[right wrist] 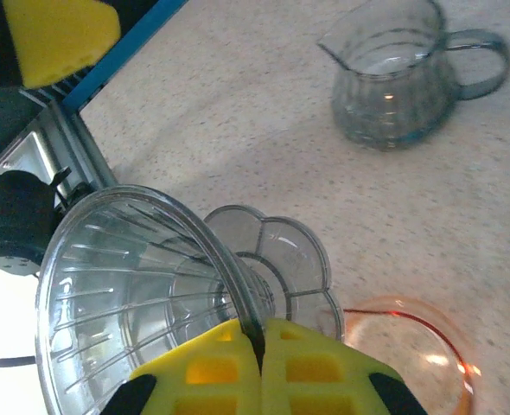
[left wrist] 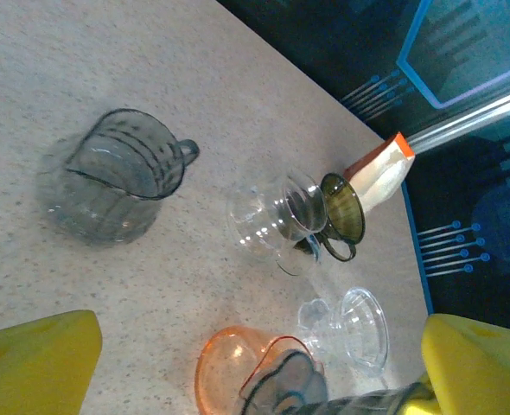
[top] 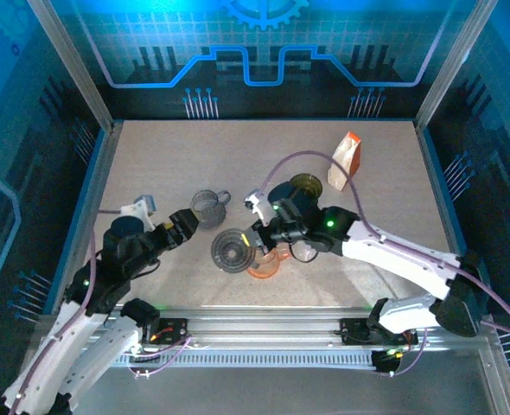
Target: Place the coffee filter in the dripper
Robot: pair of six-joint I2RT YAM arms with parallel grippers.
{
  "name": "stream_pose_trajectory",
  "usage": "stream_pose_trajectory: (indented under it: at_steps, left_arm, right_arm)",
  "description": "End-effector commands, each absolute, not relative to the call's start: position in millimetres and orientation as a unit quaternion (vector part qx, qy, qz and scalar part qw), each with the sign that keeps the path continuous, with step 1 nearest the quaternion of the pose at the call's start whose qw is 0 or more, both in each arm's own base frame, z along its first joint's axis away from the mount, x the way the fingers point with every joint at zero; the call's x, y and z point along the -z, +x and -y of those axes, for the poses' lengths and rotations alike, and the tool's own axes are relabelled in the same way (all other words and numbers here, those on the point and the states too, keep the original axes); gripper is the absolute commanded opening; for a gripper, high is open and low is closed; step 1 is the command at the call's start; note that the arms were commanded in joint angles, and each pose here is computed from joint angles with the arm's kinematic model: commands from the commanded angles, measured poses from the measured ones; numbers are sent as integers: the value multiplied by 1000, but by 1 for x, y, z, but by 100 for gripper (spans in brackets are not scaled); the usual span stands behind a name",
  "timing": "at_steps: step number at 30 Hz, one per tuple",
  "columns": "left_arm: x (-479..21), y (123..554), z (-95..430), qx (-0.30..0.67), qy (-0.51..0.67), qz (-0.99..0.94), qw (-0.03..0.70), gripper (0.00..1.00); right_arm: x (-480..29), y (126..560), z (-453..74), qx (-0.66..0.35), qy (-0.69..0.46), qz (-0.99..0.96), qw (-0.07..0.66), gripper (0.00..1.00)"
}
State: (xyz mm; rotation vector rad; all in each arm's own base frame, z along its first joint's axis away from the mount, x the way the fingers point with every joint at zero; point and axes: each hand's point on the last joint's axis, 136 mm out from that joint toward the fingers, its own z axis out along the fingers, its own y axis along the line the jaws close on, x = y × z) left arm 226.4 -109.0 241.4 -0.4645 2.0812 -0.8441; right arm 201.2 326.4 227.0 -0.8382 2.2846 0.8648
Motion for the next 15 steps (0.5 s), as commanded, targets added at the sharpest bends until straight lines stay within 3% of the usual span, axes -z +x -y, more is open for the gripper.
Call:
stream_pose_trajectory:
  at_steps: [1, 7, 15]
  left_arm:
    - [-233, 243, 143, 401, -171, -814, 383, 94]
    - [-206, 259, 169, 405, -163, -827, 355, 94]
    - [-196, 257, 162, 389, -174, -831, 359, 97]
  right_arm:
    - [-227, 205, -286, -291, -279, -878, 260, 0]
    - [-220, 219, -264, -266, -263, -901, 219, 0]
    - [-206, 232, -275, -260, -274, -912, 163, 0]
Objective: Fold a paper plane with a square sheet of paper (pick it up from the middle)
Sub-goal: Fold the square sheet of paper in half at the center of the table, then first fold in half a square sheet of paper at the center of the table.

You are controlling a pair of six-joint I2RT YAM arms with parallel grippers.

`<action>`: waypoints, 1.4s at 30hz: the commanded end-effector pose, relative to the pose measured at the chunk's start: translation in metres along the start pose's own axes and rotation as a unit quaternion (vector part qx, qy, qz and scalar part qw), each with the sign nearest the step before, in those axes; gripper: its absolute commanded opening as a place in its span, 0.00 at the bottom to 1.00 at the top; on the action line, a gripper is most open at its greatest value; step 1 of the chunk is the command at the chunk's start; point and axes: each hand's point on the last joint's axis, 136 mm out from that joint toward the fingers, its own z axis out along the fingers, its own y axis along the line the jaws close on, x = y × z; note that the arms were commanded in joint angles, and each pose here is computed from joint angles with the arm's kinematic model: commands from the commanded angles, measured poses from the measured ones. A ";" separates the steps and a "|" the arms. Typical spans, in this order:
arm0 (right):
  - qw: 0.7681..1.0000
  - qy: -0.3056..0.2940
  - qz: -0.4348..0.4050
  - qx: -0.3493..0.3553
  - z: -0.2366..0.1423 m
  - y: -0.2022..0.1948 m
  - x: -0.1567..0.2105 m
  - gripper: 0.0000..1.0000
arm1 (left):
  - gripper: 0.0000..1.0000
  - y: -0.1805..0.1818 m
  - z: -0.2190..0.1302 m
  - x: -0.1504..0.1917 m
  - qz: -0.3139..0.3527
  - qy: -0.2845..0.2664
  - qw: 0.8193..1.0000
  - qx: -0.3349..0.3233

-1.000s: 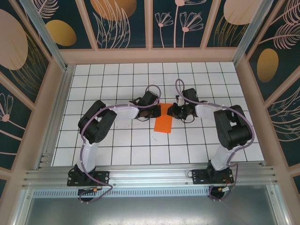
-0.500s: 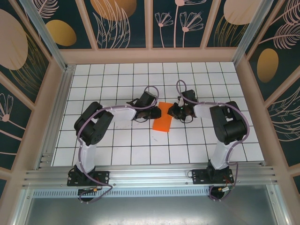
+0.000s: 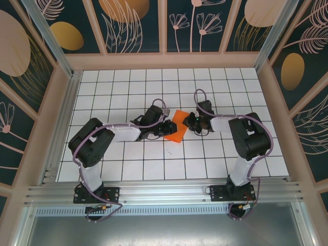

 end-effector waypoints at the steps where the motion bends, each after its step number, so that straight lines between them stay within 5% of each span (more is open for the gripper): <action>1: 0.998 0.006 0.025 0.053 0.006 -0.032 0.012 0.13 | 0.15 -0.023 0.018 0.008 0.012 0.023 0.999 0.027; 18: 0.999 0.014 0.033 0.029 0.007 -0.025 0.009 0.13 | 0.07 0.034 0.043 0.039 -0.010 0.077 0.993 -0.087; 25: 0.999 0.011 -0.029 -0.041 -0.016 0.009 -0.001 0.13 | 0.01 0.054 0.041 0.046 -0.013 0.084 0.988 -0.130; 42: 0.993 0.100 -0.054 -0.020 -0.012 -0.010 0.049 0.01 | 0.00 0.065 0.044 0.047 -0.013 0.091 0.983 -0.156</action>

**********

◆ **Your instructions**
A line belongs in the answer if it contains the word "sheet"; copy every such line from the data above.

◆ **Expected answer**
Objective: Fold a paper plane with a square sheet of paper (pick it up from the middle)
Sub-goal: Fold the square sheet of paper in half at the center of the table, then first fold in half a square sheet of paper at the center of the table.

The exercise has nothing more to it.